| Work required |
Find the word "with" in the listing; pull out each line holding it.

| Supplied material |
################
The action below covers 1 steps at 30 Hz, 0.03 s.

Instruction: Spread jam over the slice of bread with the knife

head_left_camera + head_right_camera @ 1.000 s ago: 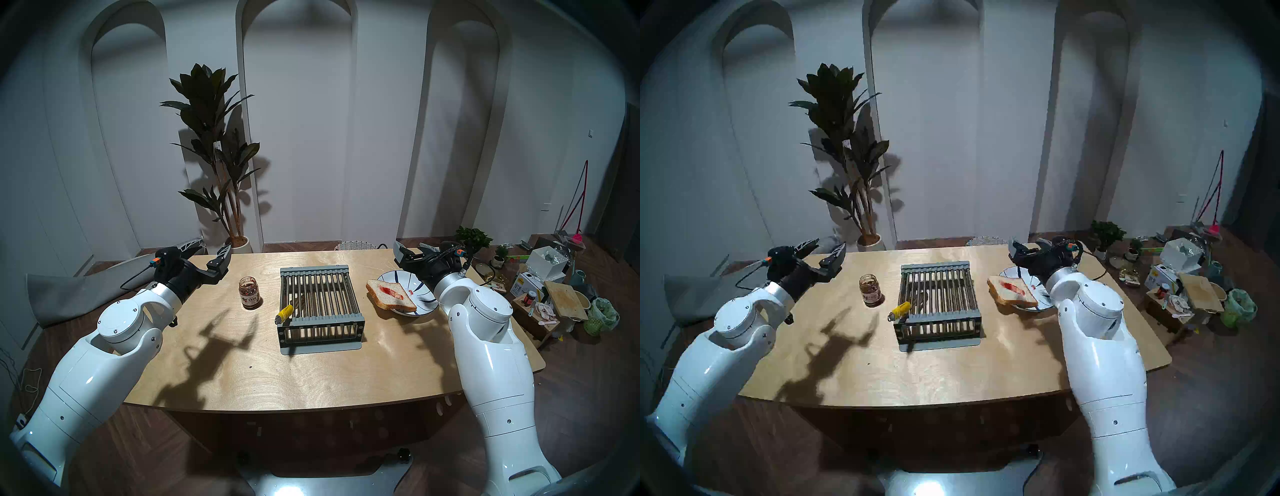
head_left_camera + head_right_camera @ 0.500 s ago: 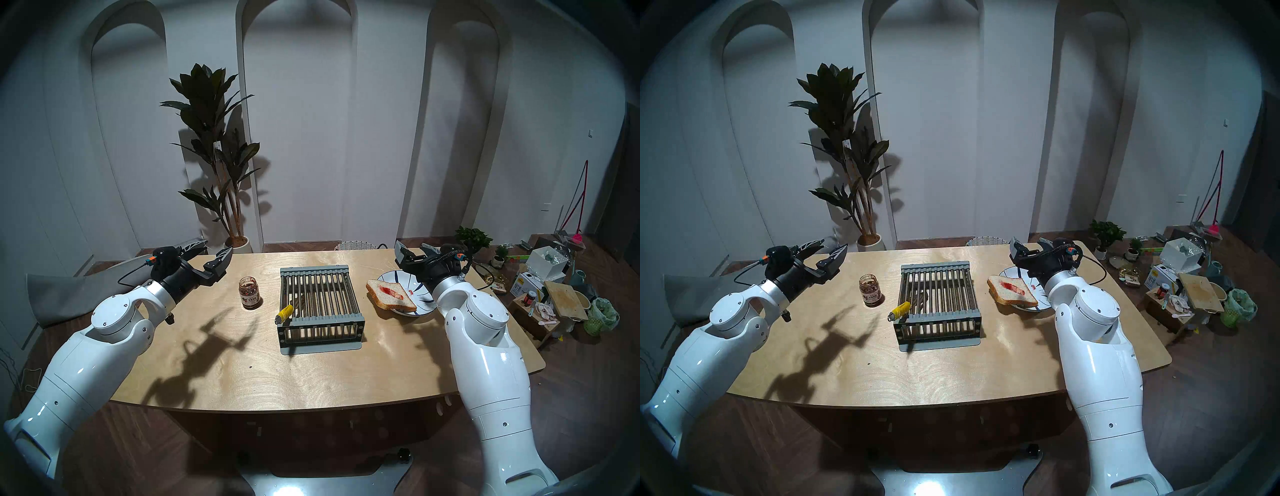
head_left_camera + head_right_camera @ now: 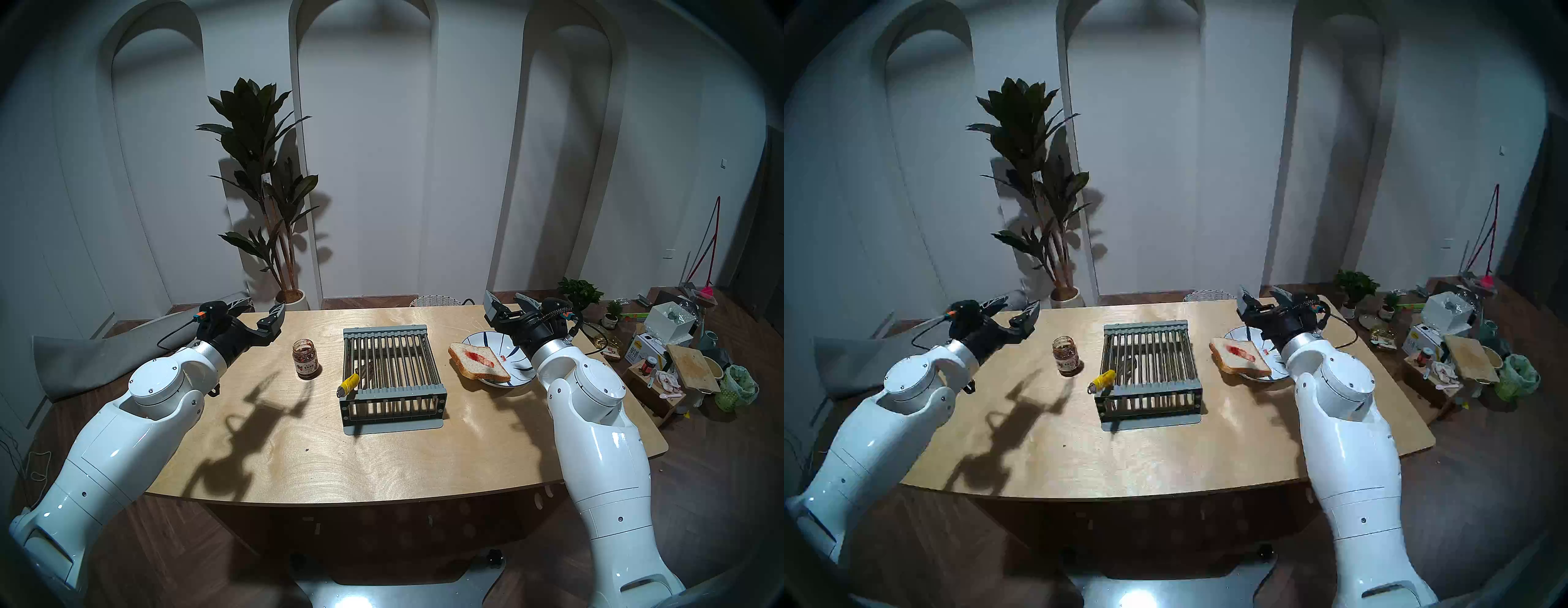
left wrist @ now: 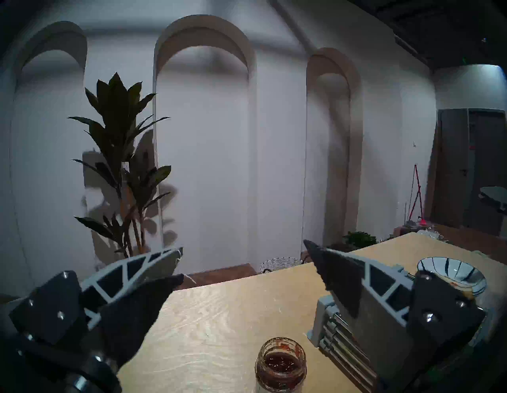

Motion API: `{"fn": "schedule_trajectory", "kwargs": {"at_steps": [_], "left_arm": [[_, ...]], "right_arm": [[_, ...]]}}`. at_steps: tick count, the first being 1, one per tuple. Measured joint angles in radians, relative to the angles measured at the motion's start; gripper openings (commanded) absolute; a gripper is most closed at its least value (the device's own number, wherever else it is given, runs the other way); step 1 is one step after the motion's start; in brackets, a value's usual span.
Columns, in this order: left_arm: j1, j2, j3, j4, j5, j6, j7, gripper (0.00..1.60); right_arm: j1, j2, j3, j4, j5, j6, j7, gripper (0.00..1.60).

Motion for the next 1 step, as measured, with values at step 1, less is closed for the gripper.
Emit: {"fn": "schedule_trajectory", "kwargs": {"at_steps": [1], "left_arm": [[-0.001,-0.001,0.000,0.000,0.001,0.002,0.002,1.60]], "right_arm": [[0.000,0.000,0.000,0.000,-0.001,-0.001,0.000,1.60]]}}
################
| Result of the exercise |
Instruction: Spread jam over the slice of bread with the knife
Motion for the next 1 step, as measured, with values at step 1, less is closed for the gripper.

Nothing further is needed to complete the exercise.